Despite its previously tough stance against encryption backdoors, the Netherlands has now given the green light for its secret services and police to exploit zero-day software vulnerabilities.
By Tina Amirtha for Benelux | December 6, 2016
Last month, the Netherlands government gave its police and central intelligence agency official approval to exploit zero-day vulnerabilities.
These hardware and software flaws, which are unknown to the public and often also to the product makers themselves, are seen by Dutch law-enforcement agencies as key tools in understanding potential cyberattacks.
But critics believe that allowing security agencies to exploit zero-days amounts to a license to conduct covert surveillance programs on the public.
Zero-day vulnerabilities can be unknown or known to manufacturers. In either case, the public is not aware of them until the manufacturer issues a software or firmware patch or update.

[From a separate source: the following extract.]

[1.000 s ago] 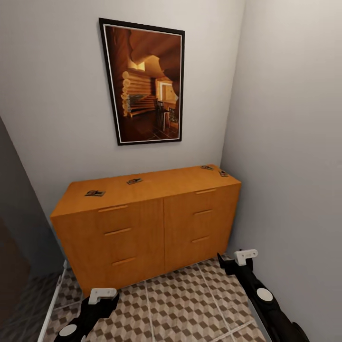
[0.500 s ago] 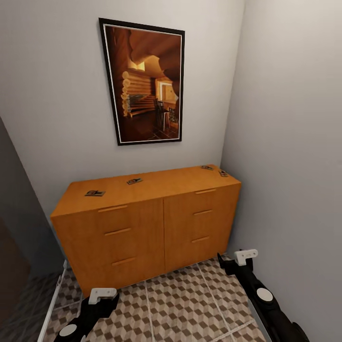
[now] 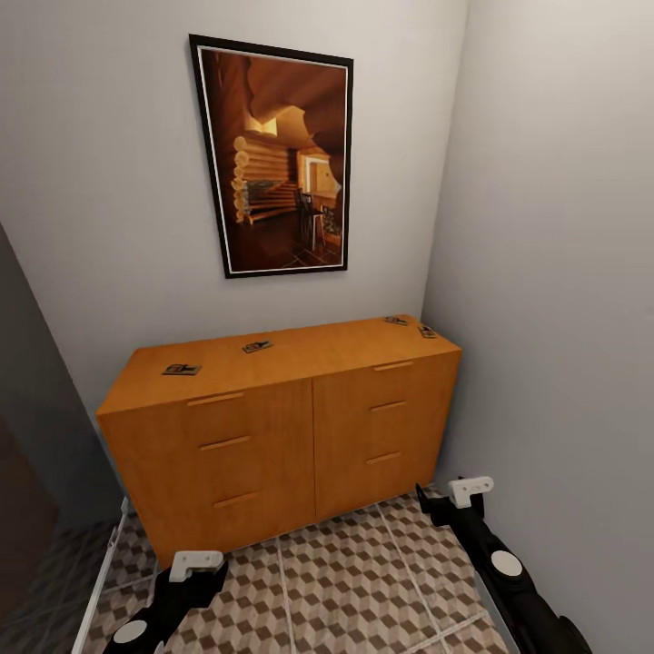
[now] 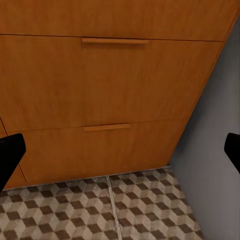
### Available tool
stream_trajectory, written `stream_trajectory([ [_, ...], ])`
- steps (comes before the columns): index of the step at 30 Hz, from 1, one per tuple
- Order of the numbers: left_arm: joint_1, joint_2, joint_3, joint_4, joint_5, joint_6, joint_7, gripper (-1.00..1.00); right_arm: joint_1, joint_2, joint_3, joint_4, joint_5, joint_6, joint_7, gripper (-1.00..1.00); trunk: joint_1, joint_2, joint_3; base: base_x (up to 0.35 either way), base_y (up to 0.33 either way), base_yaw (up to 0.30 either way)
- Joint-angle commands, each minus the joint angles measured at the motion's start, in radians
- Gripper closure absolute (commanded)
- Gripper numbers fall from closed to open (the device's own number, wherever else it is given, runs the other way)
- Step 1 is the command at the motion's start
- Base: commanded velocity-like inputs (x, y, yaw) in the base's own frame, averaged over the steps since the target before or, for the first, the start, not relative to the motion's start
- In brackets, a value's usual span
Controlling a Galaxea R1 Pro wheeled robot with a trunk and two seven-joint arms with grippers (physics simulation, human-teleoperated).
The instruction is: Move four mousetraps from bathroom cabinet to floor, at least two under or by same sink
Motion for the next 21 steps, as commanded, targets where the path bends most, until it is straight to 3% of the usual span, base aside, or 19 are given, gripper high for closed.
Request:
stream_trajectory([
  [1, 0.0, 0.0, 0.003, -0.001, 0.001, 0.006, -0.007, -1.0, 0.0, -0.001, 0.001, -0.001, 0.003, 0.001, 0.002, -1.0, 0.0, -0.001, -0.001, 0.0, 0.0, 0.0],
  [10, 0.0, -0.002, 0.003, 0.015, 0.001, 0.006, -0.006, -1.0, 0.0, 0.0, -0.001, -0.001, 0.004, 0.006, 0.002, -1.0, 0.0, -0.001, -0.001, 0.0, 0.0, 0.0],
  [13, 0.0, -0.002, 0.003, 0.029, 0.001, 0.006, -0.006, -1.0, 0.0, -0.002, -0.005, -0.005, 0.003, 0.049, 0.001, -1.0, 0.0, -0.001, -0.001, 0.0, 0.0, 0.0],
  [17, 0.0, -0.005, 0.002, 0.047, 0.001, 0.006, -0.006, -1.0, -0.008, -0.004, -0.006, -0.067, 0.004, 0.152, -0.006, -1.0, 0.0, -0.001, -0.001, 0.0, 0.0, 0.0],
  [19, 0.0, -0.018, 0.001, 0.071, 0.0, 0.006, -0.006, -1.0, -0.031, -0.005, -0.007, -0.165, 0.005, 0.271, -0.032, -1.0, 0.0, -0.001, -0.001, 0.0, 0.0, 0.0],
  [21, 0.0, -0.023, 0.0, 0.092, -0.001, 0.004, -0.006, -1.0, -0.049, -0.005, -0.007, -0.21, 0.005, 0.338, -0.05, -1.0, 0.0, -0.001, -0.001, 0.0, 0.0, 0.0],
])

Manufacturers usually issue swift updates, but sometimes end users do not download them right away. The Dutch government will also allow law enforcement to exploit known vulnerabilities that users or manufacturers have left untreated for a period.
In a memorandum to parliament, the Netherlands government called the use of hardware and software vulnerabilities by law enforcement an urgent matter of national security, as increasingly more criminals commit crimes via the internet.
As part of new guidelines, government officials are required to make any newly-discovered zero-day vulnerability known to the Dutch National Cyber Security Centre, or NCSC, under a “responsible disclosure” policy. In turn, the NCSC will notify the manufacturer of the flaw.
The new zero-day ruling is a U-turn for the government’s stance on backdoors. In December last year, the Dutch voted to make the public’s digital infrastructure more secure and prevent backdoors by funding three different open-source encryption projects.